_Brief_. Using the listing below, set down exactly the lines starting at the line that contains "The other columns" and ending at the line that contains "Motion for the", both included, and no others.

_Input data_.
* * * * *
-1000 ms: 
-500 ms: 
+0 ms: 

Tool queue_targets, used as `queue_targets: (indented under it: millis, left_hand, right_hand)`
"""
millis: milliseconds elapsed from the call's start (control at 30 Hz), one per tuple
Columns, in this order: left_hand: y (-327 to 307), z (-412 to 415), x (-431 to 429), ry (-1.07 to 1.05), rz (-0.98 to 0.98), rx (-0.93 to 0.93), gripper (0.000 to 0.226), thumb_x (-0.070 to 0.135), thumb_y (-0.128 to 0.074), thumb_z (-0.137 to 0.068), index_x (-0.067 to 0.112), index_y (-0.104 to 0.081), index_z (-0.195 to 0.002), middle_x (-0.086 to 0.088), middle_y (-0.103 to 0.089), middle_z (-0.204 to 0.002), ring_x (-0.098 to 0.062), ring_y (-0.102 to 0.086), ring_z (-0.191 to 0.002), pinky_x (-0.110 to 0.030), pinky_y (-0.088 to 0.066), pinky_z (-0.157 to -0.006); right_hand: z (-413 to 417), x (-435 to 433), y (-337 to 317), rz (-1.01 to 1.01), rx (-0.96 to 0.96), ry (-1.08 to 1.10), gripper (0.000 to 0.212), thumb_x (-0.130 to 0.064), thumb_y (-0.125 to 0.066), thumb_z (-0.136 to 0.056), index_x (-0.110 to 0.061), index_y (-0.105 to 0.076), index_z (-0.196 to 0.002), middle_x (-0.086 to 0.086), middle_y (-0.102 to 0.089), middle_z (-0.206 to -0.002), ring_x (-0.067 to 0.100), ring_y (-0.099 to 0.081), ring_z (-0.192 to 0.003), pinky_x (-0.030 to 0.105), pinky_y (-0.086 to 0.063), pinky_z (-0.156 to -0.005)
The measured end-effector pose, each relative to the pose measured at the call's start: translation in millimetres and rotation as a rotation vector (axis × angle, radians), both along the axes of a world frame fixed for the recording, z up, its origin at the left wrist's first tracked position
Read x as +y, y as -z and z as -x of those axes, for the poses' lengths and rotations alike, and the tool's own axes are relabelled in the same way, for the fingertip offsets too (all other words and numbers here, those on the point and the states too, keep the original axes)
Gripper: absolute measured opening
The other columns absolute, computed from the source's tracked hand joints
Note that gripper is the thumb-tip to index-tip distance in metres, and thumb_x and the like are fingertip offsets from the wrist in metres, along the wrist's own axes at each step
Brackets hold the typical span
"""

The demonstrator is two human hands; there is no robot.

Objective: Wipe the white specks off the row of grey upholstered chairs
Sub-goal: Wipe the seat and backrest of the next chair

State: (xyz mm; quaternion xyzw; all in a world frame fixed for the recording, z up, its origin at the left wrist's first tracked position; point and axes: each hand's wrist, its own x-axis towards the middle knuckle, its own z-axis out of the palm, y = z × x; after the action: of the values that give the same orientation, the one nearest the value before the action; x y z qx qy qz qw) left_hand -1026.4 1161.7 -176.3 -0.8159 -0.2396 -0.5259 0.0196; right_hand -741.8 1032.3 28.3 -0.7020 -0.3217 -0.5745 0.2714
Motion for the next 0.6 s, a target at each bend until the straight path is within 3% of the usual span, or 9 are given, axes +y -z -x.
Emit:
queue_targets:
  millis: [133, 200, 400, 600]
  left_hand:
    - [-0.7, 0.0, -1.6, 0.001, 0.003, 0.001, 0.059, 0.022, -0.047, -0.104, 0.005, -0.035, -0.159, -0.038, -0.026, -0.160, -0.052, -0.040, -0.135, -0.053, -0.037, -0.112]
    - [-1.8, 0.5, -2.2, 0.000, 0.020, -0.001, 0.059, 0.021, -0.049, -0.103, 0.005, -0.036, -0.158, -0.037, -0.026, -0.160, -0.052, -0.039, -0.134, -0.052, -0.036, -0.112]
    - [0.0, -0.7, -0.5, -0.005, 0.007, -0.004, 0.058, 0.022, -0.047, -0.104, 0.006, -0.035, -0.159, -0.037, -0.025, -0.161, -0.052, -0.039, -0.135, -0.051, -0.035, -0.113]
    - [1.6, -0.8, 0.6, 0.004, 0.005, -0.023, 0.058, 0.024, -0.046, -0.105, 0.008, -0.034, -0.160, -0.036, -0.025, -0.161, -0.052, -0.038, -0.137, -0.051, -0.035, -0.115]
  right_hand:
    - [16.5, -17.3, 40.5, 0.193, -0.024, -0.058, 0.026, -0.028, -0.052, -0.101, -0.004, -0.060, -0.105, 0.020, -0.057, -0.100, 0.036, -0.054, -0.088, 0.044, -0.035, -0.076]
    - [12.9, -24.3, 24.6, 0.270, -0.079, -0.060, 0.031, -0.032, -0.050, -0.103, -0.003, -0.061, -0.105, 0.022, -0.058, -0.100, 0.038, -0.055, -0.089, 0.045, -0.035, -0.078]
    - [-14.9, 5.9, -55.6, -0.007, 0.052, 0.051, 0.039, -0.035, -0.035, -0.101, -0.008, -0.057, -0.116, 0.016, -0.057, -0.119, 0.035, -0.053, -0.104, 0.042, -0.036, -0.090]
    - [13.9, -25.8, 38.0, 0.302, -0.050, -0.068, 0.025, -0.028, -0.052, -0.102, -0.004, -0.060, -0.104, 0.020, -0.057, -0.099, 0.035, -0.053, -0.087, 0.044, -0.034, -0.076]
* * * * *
_Solution to this task_.
The other columns absolute, computed from the source's tracked hand joints
Note that gripper is the thumb-tip to index-tip distance in metres, and thumb_x and the like are fingertip offsets from the wrist in metres, along the wrist's own axes at each step
Brackets hold the typical span
"""

The demonstrator is two human hands; there is no robot.

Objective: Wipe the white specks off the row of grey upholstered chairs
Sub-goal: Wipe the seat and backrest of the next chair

State: (xyz mm; quaternion xyzw; all in a world frame fixed for the recording, z up, its origin at the left wrist's first tracked position; point and axes: each hand's wrist, its own x-axis towards the middle knuckle, its own z-axis out of the palm, y = z × x; after the action: of the values that give the same orientation, the one nearest the value before the action; x y z qx qy qz qw) left_hand -1026.4 1161.7 -176.3 -0.8159 -0.2396 -0.5259 0.0196; right_hand -741.8 1032.3 28.3 -0.7020 -0.3217 -0.5745 0.2714
Motion for the next 0.6 s, a target at each bend until the straight path is within 3% of the usual span, or 9 are given, axes +y -z -x.

Nothing remains to be added to the response.